• Work order
Go through the entries below and count the lines where "camera" occurs. Give nothing but that number.

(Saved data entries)
********************

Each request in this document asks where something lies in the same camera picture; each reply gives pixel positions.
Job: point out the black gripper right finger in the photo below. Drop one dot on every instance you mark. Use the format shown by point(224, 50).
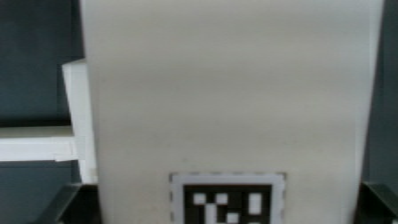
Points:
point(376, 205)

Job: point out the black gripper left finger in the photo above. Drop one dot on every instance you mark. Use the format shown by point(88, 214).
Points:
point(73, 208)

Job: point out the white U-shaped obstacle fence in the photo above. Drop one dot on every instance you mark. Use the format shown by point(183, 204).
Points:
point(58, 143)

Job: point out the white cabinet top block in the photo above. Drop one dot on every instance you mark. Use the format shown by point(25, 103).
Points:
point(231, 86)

********************

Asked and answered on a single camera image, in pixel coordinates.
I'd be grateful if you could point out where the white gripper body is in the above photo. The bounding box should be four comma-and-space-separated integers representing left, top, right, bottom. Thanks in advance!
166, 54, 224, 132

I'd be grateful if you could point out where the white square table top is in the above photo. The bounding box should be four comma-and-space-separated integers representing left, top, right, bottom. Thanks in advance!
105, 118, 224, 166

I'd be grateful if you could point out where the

********************

• Answer for the task
2